# [REQUIRED ACTION]
In the records below, some lines hold the word "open". Copy each of those lines.

Stored dataset items
--- START ---

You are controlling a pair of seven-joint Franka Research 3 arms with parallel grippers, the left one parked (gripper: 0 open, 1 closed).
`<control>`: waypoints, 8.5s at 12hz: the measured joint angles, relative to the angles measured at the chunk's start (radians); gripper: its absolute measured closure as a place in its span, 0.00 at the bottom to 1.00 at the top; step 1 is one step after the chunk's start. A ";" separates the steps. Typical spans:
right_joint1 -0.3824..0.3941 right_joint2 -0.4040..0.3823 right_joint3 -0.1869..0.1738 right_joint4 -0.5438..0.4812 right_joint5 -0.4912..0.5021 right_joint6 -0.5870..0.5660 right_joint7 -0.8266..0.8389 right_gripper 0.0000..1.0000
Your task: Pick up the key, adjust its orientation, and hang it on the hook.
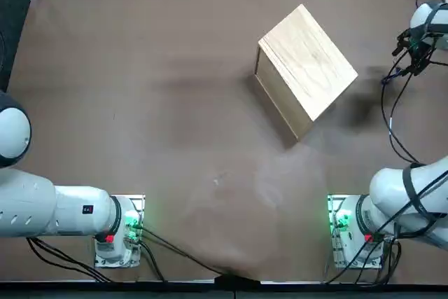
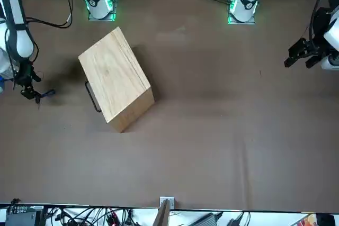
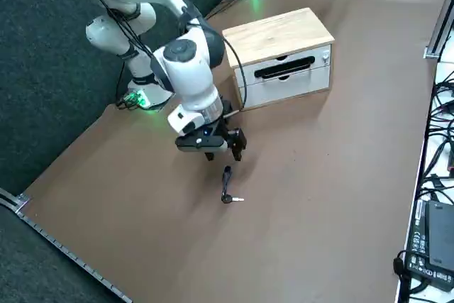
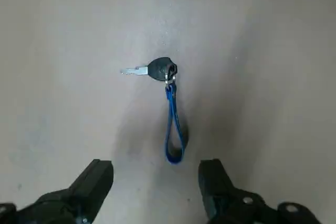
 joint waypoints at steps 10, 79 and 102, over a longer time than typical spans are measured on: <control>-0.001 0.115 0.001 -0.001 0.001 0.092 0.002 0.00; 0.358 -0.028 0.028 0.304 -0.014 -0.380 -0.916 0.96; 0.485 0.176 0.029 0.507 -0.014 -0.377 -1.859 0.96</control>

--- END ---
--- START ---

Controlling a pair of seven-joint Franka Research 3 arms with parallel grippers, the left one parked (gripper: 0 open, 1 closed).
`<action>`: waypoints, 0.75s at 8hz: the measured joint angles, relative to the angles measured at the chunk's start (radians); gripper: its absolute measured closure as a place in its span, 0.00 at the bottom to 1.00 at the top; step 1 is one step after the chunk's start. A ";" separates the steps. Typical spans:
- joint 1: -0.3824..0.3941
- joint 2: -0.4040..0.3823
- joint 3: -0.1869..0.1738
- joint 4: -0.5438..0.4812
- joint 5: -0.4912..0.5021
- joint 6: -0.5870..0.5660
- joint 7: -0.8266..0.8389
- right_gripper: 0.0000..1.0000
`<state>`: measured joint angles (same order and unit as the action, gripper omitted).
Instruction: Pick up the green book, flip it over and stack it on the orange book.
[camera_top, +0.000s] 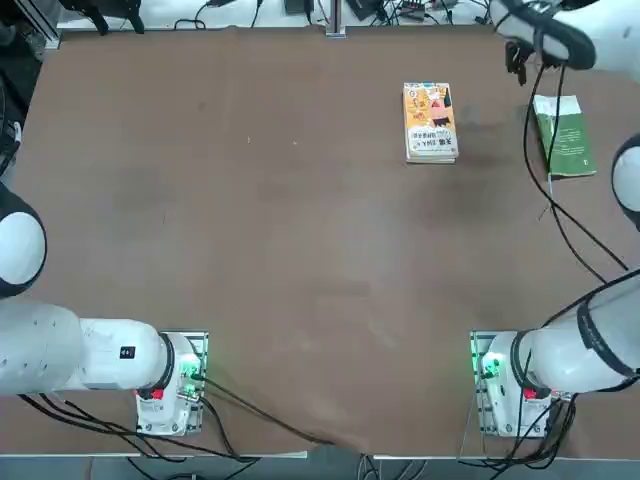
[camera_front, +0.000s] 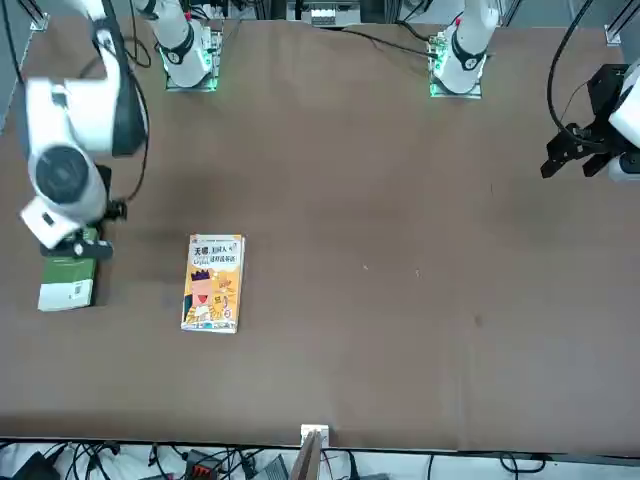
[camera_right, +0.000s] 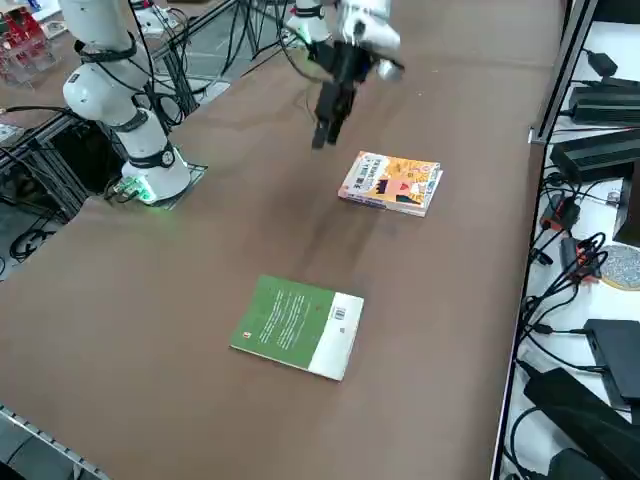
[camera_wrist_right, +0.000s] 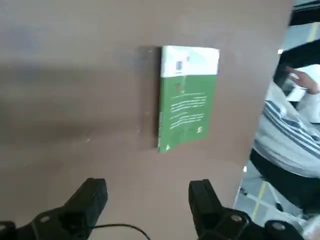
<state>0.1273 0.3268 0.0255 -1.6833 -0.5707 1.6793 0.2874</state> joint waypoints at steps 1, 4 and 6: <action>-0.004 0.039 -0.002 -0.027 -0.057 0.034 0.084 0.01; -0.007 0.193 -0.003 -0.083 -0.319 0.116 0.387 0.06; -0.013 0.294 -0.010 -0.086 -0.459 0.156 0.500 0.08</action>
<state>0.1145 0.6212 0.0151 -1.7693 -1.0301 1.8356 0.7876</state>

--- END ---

# [COMPLETED TASK]
You are controlling a pair of seven-joint Franka Research 3 arms with parallel grippers, the left one parked (gripper: 0 open, 1 closed).
Controlling a pair of seven-joint Franka Research 3 arms with parallel grippers, the left one parked (gripper: 0 open, 1 closed).

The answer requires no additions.